Vie éternelle et vie terrestre

Prédication donnée à la cathédrale de La Rochelle et à l’église Saint-Sauveur le 4 août 2019. Textes : Qo 1, 2 ; 2, 21-23 ; Col 3, 1-5.9-11 ; Lc 12, 13-21.

Frères et sœurs, on peut lire dans la préface des dimanches n° 6 : « dans l’existence de chaque jour que nous recevons de ta grâce, la vie éternelle est déjà commencée ». En d’autres termes, la tradition chrétienne affirme que nous n’avons pas deux vies qui se succéderaient, la vie terrestre suivie de la vie céleste, mais une seule vie

Pourtant, à une époque pas si lointaine, les prêtres et les catéchistes de notre église catholique aimaient insister sur le fait qu’il fallait vivre en vue de cette vie éternelle comme si la vie terrestre n’était qu’une étape pénible, mais obligée. Et donc tout à fait secondaire. À l’inverse, il semble qu’aujourd’hui la vie éternelle ait disparu de nos écrans radars, et que seule la vie terrestre ait quelque importance, qu’elle ait ou non une suite. Il faut « s’éclater », tant du moins qu’on peut le faire. Mais vous le comprenez bien si la vie éternelle est déjà commencée, on ne peut l’opposer à la vie terrestre ou au contraire l’y réduire : nous n’avons qu’une seule vie, tout à la fois terrestre et céleste !
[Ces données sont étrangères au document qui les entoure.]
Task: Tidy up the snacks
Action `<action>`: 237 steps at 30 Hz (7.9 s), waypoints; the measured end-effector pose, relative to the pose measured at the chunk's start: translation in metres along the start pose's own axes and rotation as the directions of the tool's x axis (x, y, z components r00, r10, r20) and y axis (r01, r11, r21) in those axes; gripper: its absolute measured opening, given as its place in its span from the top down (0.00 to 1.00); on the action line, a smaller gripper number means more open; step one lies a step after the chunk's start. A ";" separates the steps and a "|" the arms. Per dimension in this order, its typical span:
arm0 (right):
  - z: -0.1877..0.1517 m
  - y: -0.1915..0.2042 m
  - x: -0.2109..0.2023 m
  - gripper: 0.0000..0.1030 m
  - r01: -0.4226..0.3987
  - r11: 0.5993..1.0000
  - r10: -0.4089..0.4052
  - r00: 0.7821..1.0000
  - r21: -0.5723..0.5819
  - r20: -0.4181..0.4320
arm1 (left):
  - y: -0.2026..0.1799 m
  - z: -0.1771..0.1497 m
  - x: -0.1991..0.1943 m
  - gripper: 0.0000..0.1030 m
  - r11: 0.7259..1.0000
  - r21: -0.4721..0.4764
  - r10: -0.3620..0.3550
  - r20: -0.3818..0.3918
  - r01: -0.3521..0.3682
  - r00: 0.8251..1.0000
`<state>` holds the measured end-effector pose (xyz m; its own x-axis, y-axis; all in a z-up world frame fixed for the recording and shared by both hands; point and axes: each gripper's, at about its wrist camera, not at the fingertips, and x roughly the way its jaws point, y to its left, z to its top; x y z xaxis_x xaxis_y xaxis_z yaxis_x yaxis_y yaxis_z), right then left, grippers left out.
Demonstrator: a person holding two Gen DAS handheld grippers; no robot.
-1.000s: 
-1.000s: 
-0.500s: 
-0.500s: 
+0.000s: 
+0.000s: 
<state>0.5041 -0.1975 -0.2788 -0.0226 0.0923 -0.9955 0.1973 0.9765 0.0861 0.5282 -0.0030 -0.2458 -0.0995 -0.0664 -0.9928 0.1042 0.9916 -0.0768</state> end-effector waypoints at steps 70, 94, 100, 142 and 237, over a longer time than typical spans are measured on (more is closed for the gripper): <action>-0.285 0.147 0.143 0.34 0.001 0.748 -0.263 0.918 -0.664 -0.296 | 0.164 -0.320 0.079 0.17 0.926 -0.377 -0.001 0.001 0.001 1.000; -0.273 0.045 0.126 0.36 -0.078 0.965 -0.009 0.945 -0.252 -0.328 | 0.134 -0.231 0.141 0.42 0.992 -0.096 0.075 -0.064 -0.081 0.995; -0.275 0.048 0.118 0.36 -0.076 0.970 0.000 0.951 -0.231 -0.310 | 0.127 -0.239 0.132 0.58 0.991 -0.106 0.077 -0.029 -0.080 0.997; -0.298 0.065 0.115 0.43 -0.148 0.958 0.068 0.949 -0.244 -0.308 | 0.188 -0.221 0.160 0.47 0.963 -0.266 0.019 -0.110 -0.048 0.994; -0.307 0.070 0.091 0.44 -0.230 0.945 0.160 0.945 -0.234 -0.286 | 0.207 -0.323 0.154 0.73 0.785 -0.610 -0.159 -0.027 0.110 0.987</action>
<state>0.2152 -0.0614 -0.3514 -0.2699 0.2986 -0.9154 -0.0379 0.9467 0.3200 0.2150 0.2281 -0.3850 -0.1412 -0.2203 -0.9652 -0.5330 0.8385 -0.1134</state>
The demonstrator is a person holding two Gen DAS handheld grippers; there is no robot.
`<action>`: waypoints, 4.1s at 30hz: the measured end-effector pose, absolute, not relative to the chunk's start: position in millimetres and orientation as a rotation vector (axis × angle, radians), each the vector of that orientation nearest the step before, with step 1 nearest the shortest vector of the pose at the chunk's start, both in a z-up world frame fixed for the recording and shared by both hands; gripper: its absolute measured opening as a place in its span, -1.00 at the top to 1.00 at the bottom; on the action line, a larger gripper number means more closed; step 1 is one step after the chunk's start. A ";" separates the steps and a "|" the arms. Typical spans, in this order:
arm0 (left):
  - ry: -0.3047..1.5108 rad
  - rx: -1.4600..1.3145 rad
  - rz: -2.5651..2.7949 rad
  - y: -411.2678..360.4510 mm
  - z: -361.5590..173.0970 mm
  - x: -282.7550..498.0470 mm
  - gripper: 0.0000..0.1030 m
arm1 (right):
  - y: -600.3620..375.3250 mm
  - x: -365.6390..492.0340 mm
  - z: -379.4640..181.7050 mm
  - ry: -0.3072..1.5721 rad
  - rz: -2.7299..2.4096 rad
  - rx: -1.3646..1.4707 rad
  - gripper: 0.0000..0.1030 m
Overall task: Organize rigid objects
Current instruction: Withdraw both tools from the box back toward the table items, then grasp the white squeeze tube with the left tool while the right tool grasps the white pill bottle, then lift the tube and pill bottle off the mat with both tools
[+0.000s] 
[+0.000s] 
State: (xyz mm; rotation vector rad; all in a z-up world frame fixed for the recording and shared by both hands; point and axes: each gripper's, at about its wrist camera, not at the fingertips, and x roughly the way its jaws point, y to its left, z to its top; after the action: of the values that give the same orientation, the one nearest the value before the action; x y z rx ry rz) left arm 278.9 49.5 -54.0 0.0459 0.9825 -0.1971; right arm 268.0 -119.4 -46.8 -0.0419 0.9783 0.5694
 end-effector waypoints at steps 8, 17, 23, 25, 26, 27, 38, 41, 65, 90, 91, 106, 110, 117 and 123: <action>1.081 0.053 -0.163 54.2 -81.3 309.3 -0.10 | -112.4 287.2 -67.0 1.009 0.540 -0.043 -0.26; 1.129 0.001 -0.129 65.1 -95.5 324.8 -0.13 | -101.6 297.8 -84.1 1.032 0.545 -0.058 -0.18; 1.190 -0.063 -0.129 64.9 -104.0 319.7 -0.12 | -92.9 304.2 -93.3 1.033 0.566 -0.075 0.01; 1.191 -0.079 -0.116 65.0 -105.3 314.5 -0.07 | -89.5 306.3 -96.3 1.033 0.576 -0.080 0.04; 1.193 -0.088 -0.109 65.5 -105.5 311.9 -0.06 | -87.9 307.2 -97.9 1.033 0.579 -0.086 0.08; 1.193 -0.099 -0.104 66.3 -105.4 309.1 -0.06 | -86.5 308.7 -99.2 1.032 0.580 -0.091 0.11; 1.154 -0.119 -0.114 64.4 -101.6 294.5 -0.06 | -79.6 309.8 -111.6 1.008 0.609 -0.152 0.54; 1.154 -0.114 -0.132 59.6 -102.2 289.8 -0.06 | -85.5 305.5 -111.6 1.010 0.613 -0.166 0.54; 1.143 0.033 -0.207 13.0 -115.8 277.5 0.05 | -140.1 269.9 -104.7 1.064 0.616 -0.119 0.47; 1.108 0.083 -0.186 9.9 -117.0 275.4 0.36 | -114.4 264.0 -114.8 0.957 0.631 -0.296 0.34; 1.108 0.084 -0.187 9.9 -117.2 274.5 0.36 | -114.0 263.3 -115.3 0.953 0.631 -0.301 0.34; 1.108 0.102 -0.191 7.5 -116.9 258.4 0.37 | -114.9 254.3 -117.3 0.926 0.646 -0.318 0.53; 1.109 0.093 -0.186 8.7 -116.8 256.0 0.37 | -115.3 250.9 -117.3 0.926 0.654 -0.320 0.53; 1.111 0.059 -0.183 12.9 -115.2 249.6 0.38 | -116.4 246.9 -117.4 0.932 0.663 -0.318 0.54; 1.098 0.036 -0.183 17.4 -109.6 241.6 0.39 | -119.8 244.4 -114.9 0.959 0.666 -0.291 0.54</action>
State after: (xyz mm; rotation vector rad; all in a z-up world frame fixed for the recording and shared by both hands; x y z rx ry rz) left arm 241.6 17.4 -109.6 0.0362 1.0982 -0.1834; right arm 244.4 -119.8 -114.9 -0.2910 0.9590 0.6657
Deux de nos lectures de ce jour sont l’illustration des impasses auxquelles conduit inévitablement l’introduction d’une séparation. Pour Qohélet, la vie terrestre n’est que peine et tourments, tout est vanité ! À l’inverse, l’homme riche dont parle Jésus dans l’évangile n’a d’intérêt que pour cette vie terrestre et l’accumulation de richesses, alors même que sa durée de vie est limitée et qu’il n’emportera rien dans l’au-delà.

Sans doute nous retrouvons-nous quelque peu dans chacun de ces personnages, nous avons du mal à faire l’unité : Saint Paul nous propose une piste. Dans sa lettre aux Colossiens, il parle étonnamment de la nouvelle vie de ses interlocuteurs au passé, et vivants déjà au présent d’une vie nouvelle. Je le cite : « vous êtes passés par la mort, et votre vie reste cachée avec le Christ en Dieu ». Ainsi, dans chacune de nos vies, il existe une dimension cachée qui constitue la présence et la trace de cette vie éternelle déjà donnée : pour la reconnaître, il faut opérer un discernement.

Oh ! bien sûr, il ne s’agit pas de couper les réalités au couteau : ici, c’est trop terrestre, ou trop mondain, et là c’est très spirituel, très communionnel, et la vie céleste est bien là. La réalité est toujours plus compliquée que cela et je voudrais indiquer trois moyens d’avancer dans ce discernement. Tous très adaptés au temps des vacances.

  • Dans la tradition ignatienne, le processus qui va permettre ce discernement est « la relecture de vie », c’est un apprentissage qui garde toute sa pertinence : on relit son quotidien, on y cherche les signes de la présence divine, on rend grâce.
  • Mais pour ceux qui, comme moi, ne sont pas de spiritualité jésuite, je dirais volontiers que la prière est aussi un lieu et un moment de discernement : là, on prend de la distance, là on met toutes choses sous le regard du Seigneur, là l’Esprit-Saint, pour peu qu’il soit invoqué, est présent et dévoile l’autre face des réalités.
  • Et puis, dans ce monde de l’information omniprésente, où les chiens écrasés, pour dire le moins, sont sans cesse présents, j’ajouterais encore que la lecture de belles œuvres littéraires, de revues de qualité peuvent aussi contribuer à nous faire voir le monde autrement.

Parmi ces trois modalités, je suis convaincu qu’il doit en exister une ou deux qui conviennent à chacun de vous et qui contribueront à vous faire vivre votre vie terrestre autrement, toute belle comme un début de vie éternelle.